Effects of enzyme loading and β-glucosidase supplementation on enzymatic hydrolysis of switchgrass processed by leading pretreatment technologies

Abstract

The objective of this work is to investigate the effects of cellulase loading and β-glucosidase supplementation on enzymatic hydrolysis of pretreated Dacotah switchgrass. To assess the difference among various pretreatment methods, the profiles of sugars and intermediates were determined for differently treated substrates. For all pretreatments, 72 h glucan/xylan digestibilities increased sharply with enzyme loading up to 25 mg protein/g-glucan, after which the response varied depending on the pretreatment method. For a fixed level of enzyme loading, dilute sulfuric acid (DA), SO₂, and Lime pretreatments exhibited higher digestibility than the soaking in aqueous ammonia (SAA) and ammonia fiber expansion (AFEX). Supplementation of Novozyme-188 to Spezyme-CP improved the 72 h glucan digestibility only for the SAA treated samples. The effect of β-glucosidase supplementation was discernible only at the early phase of hydrolysis where accumulation of cellobiose and oligomers is significant. Addition of β-glucosidase increased the xylan digestibility of alkaline treated samples due to the β-xylosidase activity present in Novozyme-188.

Introduction

Lignocellulosic biomass is currently considered the most promising long-term feedstock for production of bioethanol. The recalcitrance of the feedstock is the major hurdle in the bioconversion process. In the plant cell structure, cellulose fibrils are embedded in a matrix of lignin and hemicellulose. This forms a chemical and structural barrier for enzymatic degradation of cell wall sugars and subsequent microbial fermentation to ethanol (Lynd et al., 2002, Kumar and Wyman, 2009). For cellulase enzymes to be able to effectively access the cellulose, the cell wall structure needs to be disrupted. Various pretreatment methods are employed by in order to remove these barriers. The pretreatment mode of action varies depending upon the method applied. Pretreatment often results in a change of composition, alteration of physical properties including cellulose crystallinity. The CAFI team has put forward a collaborative effort to examine some of the promising pretreatment technologies including: soaking in aqueous ammonia (SAA), ammonia fiber expansion (AFEX), calcium hydroxide (Lime), liquid hot water (LHW), dilute sulfuric acid (DA), and SO₂ (Wyman et al., 2005b).

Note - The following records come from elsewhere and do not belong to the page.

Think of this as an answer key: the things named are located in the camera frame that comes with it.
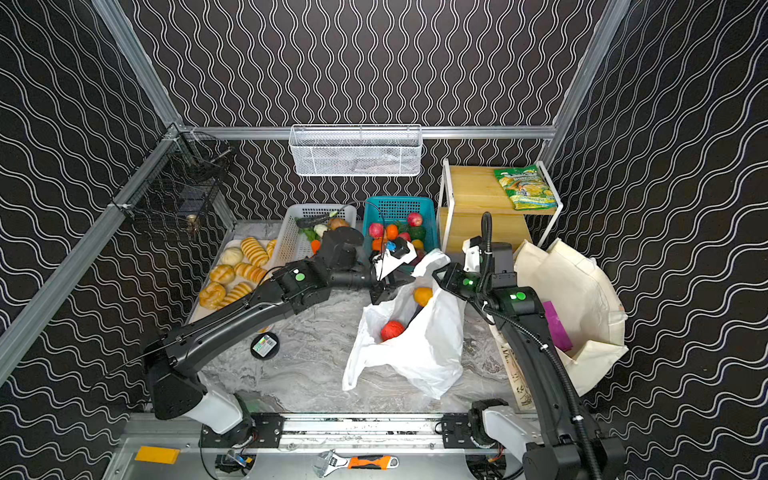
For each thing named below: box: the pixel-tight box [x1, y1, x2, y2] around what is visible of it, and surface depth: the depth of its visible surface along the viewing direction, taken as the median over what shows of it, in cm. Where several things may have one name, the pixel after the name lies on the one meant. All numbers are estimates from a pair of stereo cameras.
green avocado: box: [409, 226, 426, 240], surface depth 113 cm
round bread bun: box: [199, 282, 226, 310], surface depth 97 cm
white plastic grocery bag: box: [343, 249, 467, 400], surface depth 74 cm
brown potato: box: [328, 217, 349, 231], surface depth 115 cm
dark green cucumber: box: [296, 214, 329, 228], surface depth 115 cm
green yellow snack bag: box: [494, 164, 558, 211], surface depth 81 cm
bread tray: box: [189, 238, 277, 324], surface depth 104 cm
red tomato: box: [380, 320, 405, 342], surface depth 87 cm

The goal of this research as part of the CAFI project is to assess the enzyme requirement for various pretreatments and seek ways to reduce the enzyme loading. In many cases the required enzyme loading is too high to be economically feasible (Mosier et al., 2005, Kumar and Wyman, 2008a). Since the enzyme is one of the major costs involved in producing cellulosic ethanol, pretreatment advances are still needed to reduce the overall production costs (Wyman et al., 2005a). A typical cellulase enzyme mixture consists of many different enzymes that function synergistically to break down the cell wall polysaccharides. One of the key enzymes in the cellulase system is exo-glucanase which produces cellobiose as an intermediate product (Zhao et al., 2004). It is well known that cellobiose inhibits the action of exo-glucanase (Xiao et al., 2004). If the cellulase complex does not have sufficient β-glucosidase activity, external supplementation is necessary to increase the enzyme efficiency (Lynd et al., 2002). Enzymatic hydrolysis of cellulose and hemicellulose also produces glucose and xylose oligomers as reaction intermediates. Although inhibition of cellulase activity by monomeric sugars and cellobiose is well documented (Kumar and Wyman, 2008a, Quing and Wyman, 2011), limited information is available with regard on the effect of oligomers. More detailed investigations are required to understand how the enzyme loading is influenced by pretreatment method and the type of substrate. The technical objective of this work is to investigate the effects of cellulase loading and β-glucosidase supplementation on production of monomeric and oligomeric sugars. Efforts were put forward to observe data over the entire duration of hydrolysis and to seek explanations for the difference in hydrolysis behavior, if any, among the substrates generated by various CAFI methods.